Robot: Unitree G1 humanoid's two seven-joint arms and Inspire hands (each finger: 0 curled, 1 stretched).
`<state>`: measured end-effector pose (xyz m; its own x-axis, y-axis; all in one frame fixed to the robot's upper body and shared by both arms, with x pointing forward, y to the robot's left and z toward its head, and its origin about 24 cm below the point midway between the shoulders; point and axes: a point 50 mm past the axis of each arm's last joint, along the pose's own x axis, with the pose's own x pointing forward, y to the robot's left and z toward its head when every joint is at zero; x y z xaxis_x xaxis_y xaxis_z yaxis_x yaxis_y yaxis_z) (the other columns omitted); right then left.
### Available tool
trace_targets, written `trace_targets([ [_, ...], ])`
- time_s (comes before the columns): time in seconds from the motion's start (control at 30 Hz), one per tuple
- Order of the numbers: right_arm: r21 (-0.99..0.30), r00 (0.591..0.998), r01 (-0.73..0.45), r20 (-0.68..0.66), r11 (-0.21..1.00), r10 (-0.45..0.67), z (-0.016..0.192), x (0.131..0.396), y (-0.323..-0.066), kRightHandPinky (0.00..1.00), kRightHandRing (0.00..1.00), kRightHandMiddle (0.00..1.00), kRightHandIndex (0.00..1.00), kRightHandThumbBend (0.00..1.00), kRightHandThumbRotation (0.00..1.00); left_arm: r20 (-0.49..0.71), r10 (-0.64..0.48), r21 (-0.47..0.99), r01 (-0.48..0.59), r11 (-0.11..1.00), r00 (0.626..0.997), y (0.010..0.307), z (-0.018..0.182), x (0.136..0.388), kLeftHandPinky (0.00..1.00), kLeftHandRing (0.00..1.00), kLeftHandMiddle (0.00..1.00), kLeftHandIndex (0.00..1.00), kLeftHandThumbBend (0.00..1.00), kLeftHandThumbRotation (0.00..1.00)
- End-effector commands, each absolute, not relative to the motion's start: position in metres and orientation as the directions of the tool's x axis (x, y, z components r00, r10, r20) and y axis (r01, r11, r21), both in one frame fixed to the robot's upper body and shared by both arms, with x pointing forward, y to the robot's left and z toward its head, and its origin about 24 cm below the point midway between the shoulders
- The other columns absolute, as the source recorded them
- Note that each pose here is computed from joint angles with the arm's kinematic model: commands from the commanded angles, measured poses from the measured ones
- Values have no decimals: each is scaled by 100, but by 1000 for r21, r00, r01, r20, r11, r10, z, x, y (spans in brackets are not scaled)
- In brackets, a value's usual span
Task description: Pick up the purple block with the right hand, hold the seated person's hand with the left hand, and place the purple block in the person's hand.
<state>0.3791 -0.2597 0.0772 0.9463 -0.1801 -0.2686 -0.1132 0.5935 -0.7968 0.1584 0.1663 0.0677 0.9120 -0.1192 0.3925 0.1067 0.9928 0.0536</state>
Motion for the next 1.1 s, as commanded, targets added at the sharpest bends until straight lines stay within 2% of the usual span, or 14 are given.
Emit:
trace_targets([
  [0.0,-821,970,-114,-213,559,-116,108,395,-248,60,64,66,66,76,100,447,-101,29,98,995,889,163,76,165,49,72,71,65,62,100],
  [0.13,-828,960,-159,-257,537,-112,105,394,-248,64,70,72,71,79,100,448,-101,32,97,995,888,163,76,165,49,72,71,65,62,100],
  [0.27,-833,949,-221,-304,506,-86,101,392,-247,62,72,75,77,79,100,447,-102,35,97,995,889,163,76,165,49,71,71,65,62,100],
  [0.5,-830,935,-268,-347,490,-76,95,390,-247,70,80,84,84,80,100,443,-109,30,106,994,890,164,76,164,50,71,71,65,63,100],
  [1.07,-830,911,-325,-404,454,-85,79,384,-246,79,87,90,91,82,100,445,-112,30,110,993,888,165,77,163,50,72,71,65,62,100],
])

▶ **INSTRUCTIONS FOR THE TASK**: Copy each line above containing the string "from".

▶ **RESULT OF THE TASK**:
- time_s (comes before the columns): time in seconds from the motion's start (control at 30 Hz), one per tuple
- Note that each pose here is computed from joint angles with the arm's kinematic model: commands from the commanded angles, measured poses from the measured ones

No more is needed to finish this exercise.